··· Supplied information

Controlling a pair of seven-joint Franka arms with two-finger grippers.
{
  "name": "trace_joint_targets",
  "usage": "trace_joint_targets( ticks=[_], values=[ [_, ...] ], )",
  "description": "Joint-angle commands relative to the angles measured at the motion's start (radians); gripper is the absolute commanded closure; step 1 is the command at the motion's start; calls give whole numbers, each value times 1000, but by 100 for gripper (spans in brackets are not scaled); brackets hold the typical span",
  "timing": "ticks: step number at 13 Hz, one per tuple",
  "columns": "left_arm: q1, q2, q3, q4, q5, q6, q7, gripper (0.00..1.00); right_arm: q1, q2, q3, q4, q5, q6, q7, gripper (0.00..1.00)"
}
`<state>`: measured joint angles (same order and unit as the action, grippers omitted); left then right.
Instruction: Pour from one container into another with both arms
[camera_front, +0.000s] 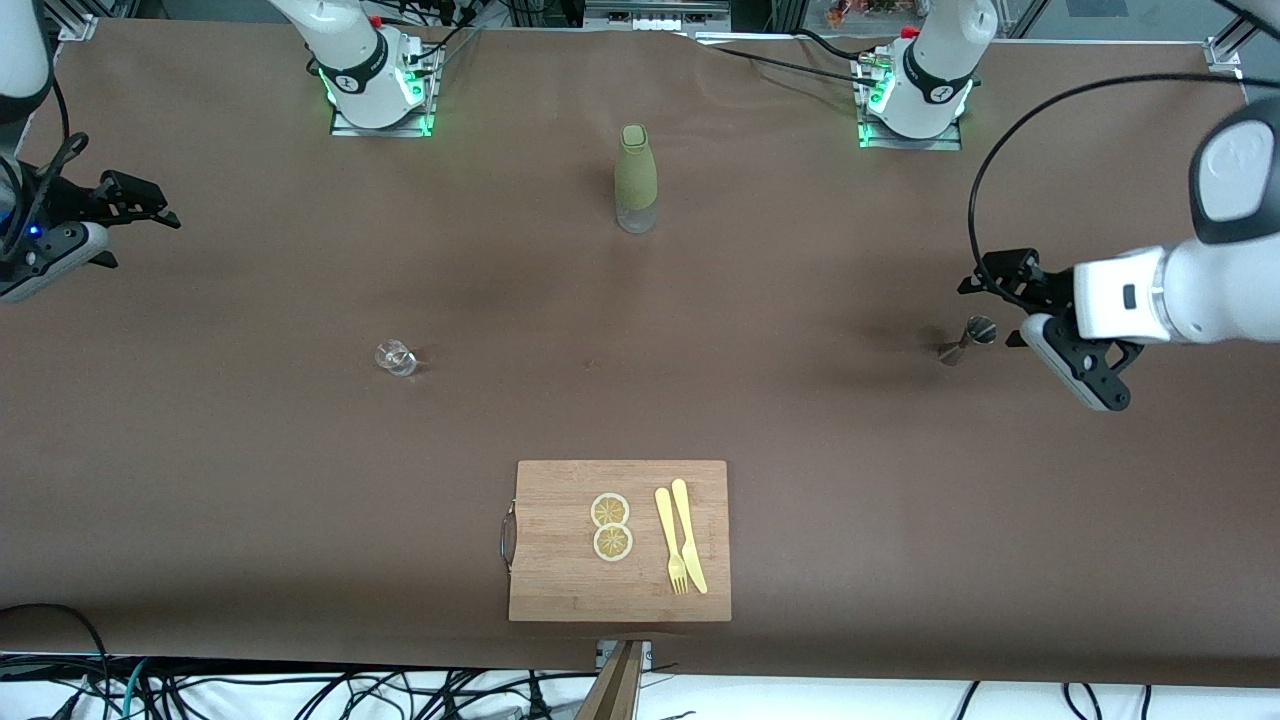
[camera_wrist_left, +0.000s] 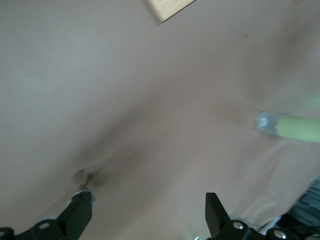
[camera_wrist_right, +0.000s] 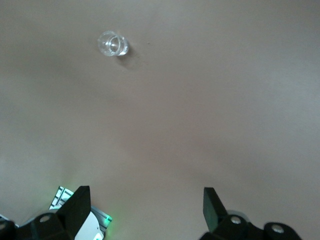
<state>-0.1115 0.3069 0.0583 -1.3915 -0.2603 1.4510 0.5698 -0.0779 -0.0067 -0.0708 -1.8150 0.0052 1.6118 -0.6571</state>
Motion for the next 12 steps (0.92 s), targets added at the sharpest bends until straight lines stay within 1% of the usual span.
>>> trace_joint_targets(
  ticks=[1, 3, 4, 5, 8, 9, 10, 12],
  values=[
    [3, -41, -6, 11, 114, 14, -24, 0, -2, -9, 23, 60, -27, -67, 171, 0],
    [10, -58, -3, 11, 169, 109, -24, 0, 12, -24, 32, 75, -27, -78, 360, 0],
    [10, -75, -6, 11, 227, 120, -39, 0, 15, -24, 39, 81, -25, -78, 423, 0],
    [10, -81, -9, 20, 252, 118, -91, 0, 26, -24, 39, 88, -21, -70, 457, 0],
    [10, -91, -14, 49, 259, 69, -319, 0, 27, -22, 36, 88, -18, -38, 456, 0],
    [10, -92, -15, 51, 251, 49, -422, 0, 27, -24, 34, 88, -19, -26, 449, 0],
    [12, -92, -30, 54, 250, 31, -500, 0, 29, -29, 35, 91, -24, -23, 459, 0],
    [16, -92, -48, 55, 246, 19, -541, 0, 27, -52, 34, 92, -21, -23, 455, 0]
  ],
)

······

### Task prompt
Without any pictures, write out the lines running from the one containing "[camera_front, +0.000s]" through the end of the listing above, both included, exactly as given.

### Exercise result
[camera_front, +0.000s] 
[camera_wrist_left, +0.000s] 
[camera_wrist_right, +0.000s] 
<state>-0.1115 0.3069 0.0583 -1.3915 -0.2603 1.4510 0.5698 -0.0779 -0.0067 -0.0708 -1.8150 0.0052 1.6118 -0.6571</state>
Motion for the next 12 steps (0.92 s), targets added at the sharpest bends until straight lines stay within 1% of the usual span.
>>> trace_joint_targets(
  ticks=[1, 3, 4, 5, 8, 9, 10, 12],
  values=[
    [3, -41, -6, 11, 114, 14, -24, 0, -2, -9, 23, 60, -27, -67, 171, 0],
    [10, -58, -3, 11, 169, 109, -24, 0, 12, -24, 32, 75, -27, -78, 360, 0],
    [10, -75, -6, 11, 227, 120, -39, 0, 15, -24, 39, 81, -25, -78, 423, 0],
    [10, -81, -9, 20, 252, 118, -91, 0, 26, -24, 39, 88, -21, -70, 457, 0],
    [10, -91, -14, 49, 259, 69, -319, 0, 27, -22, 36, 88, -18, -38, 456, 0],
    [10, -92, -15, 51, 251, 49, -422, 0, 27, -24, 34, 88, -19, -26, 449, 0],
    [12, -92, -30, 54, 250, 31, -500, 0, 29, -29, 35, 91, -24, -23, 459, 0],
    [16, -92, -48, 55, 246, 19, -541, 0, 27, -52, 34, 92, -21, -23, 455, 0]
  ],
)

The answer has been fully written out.